INSTRUCTIONS TO FOLLOW —
Every record is to be printed exactly as written; pictures are to be omitted.

EXTRACTED MATERIAL —
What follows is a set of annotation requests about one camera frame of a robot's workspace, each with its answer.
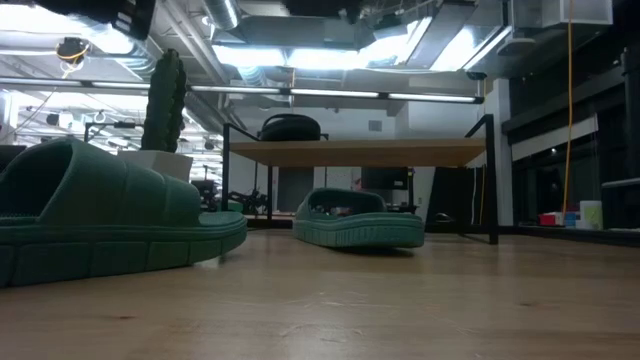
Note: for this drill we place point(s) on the black rubber slide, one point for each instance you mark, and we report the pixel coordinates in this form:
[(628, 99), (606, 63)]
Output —
[(290, 129)]

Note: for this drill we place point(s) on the green rubber slide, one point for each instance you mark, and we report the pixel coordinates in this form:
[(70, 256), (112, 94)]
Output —
[(100, 215), (360, 232)]

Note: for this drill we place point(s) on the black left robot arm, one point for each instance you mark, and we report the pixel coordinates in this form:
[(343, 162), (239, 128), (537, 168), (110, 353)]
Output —
[(90, 10)]

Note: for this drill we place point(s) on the background black robot arm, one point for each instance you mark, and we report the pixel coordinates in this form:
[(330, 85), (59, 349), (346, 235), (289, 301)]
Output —
[(250, 202)]

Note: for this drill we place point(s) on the long ceiling light bar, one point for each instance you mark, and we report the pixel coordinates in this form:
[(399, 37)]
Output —
[(330, 93)]

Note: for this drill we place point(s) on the green cactus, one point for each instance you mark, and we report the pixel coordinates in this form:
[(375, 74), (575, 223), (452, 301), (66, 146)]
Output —
[(162, 100)]

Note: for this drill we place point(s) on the background dark monitor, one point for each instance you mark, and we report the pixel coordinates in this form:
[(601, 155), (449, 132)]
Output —
[(385, 178)]

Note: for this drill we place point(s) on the small grey dome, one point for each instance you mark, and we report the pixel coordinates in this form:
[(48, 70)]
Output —
[(443, 218)]

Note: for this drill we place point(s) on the red box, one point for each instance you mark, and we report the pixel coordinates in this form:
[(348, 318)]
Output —
[(547, 220)]

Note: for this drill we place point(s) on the blue box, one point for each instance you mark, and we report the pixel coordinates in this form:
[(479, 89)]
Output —
[(571, 220)]

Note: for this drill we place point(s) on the white and green container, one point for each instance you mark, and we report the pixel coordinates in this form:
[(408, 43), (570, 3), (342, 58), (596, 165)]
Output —
[(591, 215)]

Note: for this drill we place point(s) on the dark screen at desk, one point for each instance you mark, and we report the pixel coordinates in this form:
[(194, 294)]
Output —
[(10, 152)]

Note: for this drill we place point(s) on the silver ceiling duct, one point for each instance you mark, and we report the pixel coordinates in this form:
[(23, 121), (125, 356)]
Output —
[(222, 12)]

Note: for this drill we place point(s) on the wall vent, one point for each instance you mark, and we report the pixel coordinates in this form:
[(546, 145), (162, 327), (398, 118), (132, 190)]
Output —
[(375, 125)]

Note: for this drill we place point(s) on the wooden shelf with black frame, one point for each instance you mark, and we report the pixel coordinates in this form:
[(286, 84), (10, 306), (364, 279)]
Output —
[(360, 152)]

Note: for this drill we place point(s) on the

SOLUTION TO THIS EXERCISE —
What follows is a set of annotation requests about one camera frame of a robot's workspace, each with its answer.
Note: for this drill we place point(s) on the black rubber slide, one point for each instance you mark, and we report the pixel coordinates in this form:
[(628, 99), (606, 63)]
Output —
[(290, 129)]

Note: for this drill we place point(s) on the green rubber slide, one point for each instance you mark, and we report the pixel coordinates in this form:
[(70, 256), (112, 94)]
Output —
[(100, 215), (360, 232)]

Note: for this drill we place point(s) on the black left robot arm, one point for each instance you mark, and we report the pixel coordinates in this form:
[(343, 162), (239, 128), (537, 168), (110, 353)]
Output —
[(90, 10)]

Note: for this drill we place point(s) on the background black robot arm, one point for each instance you mark, and we report the pixel coordinates in this form:
[(330, 85), (59, 349), (346, 235), (289, 301)]
Output —
[(250, 202)]

Note: for this drill we place point(s) on the long ceiling light bar, one point for each instance you mark, and we report the pixel coordinates in this form:
[(399, 37)]
Output —
[(330, 93)]

Note: for this drill we place point(s) on the green cactus, one point for each instance you mark, and we report the pixel coordinates in this form:
[(375, 74), (575, 223), (452, 301), (66, 146)]
Output —
[(162, 100)]

Note: for this drill we place point(s) on the background dark monitor, one point for each instance you mark, and we report the pixel coordinates in this form:
[(601, 155), (449, 132)]
Output —
[(385, 178)]

Note: for this drill we place point(s) on the small grey dome, one point for each instance you mark, and we report the pixel coordinates in this form:
[(48, 70)]
Output —
[(443, 218)]

Note: for this drill we place point(s) on the red box, one point for each instance you mark, and we report the pixel coordinates in this form:
[(348, 318)]
Output —
[(547, 220)]

Note: for this drill we place point(s) on the blue box, one point for each instance you mark, and we report the pixel coordinates in this form:
[(479, 89)]
Output —
[(571, 220)]

Note: for this drill we place point(s) on the white and green container, one point for each instance you mark, and we report the pixel coordinates in this form:
[(408, 43), (570, 3), (342, 58), (596, 165)]
Output —
[(591, 215)]

Note: for this drill we place point(s) on the dark screen at desk, one point for each instance you mark, and we report the pixel coordinates in this form:
[(194, 294)]
Output —
[(10, 152)]

Note: for this drill we place point(s) on the silver ceiling duct, one point for each instance you mark, and we report the pixel coordinates in this form:
[(23, 121), (125, 356)]
Output —
[(222, 12)]

Note: for this drill we place point(s) on the wall vent, one point for each instance you mark, and we report the pixel coordinates in this form:
[(546, 145), (162, 327), (398, 118), (132, 190)]
Output —
[(375, 125)]

Note: for this drill we place point(s) on the wooden shelf with black frame, one point for each instance you mark, and we report the pixel coordinates in this form:
[(286, 84), (10, 306), (364, 279)]
Output —
[(360, 152)]

Note: for this drill we place point(s) on the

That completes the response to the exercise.